Problem description
In the listing below, the lines from the first through the one with "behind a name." are to be copied word for word.

━━━ Information provided

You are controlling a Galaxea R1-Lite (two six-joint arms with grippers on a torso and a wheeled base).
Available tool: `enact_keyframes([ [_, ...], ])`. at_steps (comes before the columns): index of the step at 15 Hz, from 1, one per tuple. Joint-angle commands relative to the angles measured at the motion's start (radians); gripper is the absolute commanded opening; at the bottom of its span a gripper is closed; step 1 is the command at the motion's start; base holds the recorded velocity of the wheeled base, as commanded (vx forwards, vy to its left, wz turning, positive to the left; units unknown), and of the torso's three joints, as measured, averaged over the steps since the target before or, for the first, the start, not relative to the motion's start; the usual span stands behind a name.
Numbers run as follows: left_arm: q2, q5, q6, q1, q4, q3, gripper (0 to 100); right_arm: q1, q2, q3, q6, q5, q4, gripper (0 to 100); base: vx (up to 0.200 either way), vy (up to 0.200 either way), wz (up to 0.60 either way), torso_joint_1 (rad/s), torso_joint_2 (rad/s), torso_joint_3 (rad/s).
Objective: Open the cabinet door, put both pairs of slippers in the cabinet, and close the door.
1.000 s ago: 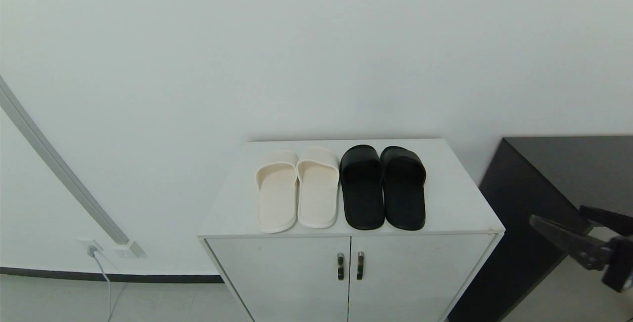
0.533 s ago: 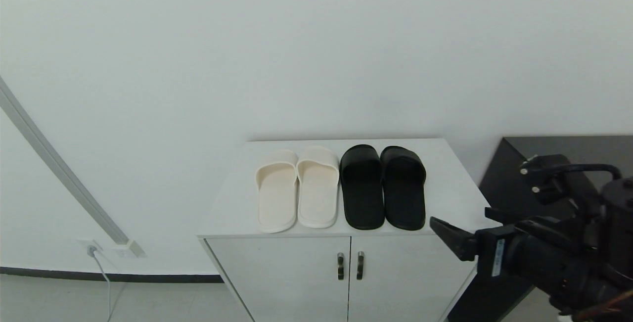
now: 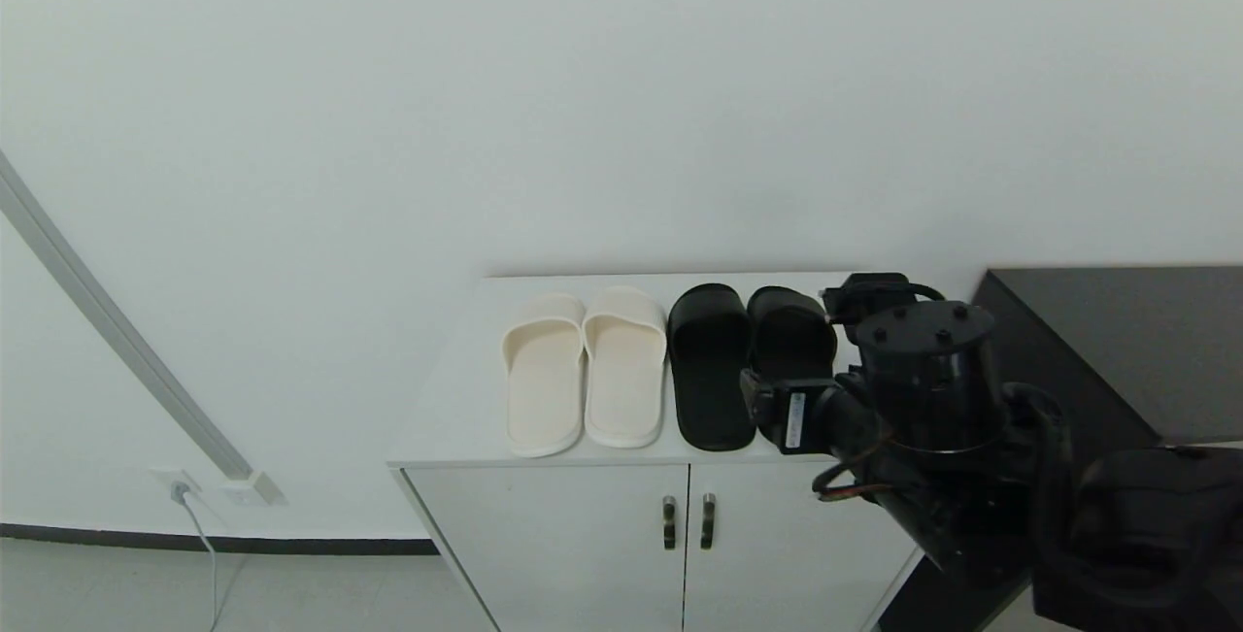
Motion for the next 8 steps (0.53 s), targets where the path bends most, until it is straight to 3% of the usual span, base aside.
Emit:
enact_keyframes([
  [1, 0.001, 0.001, -0.001, 0.0, 0.0, 0.0, 0, -0.02, 0.143, -0.093, -0.001, -0.033, -0.016, 100, 0.0, 0.0, 0.0, 0.0, 0.0, 0.0],
  [8, 0.001, 0.001, -0.001, 0.0, -0.002, 0.0, 0, -0.078, 0.312, -0.261, -0.008, -0.034, -0.037, 100, 0.0, 0.0, 0.0, 0.0, 0.0, 0.0],
])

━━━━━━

The completed task
You are controlling a Galaxea R1-Lite (two six-joint arms with grippers on a torso and a wheeled base).
Available tool: `enact_keyframes([ [_, ...], ])`. at_steps (comes before the columns): index of the step at 15 Hz, from 1, one per tuple. Joint-angle commands relative to the angles measured at the motion's start (radians); gripper is the absolute commanded opening; at the bottom of its span a gripper is closed; step 1 is the command at the motion's start; base holds the recorded velocity of the wheeled base, as commanded (vx forwards, vy to its left, wz turning, positive to the left; units unknown), and of the torso's three joints, as measured, averaged over the steps since the target before or, for the first, the start, not relative to the motion's start; the usual span stands behind a name.

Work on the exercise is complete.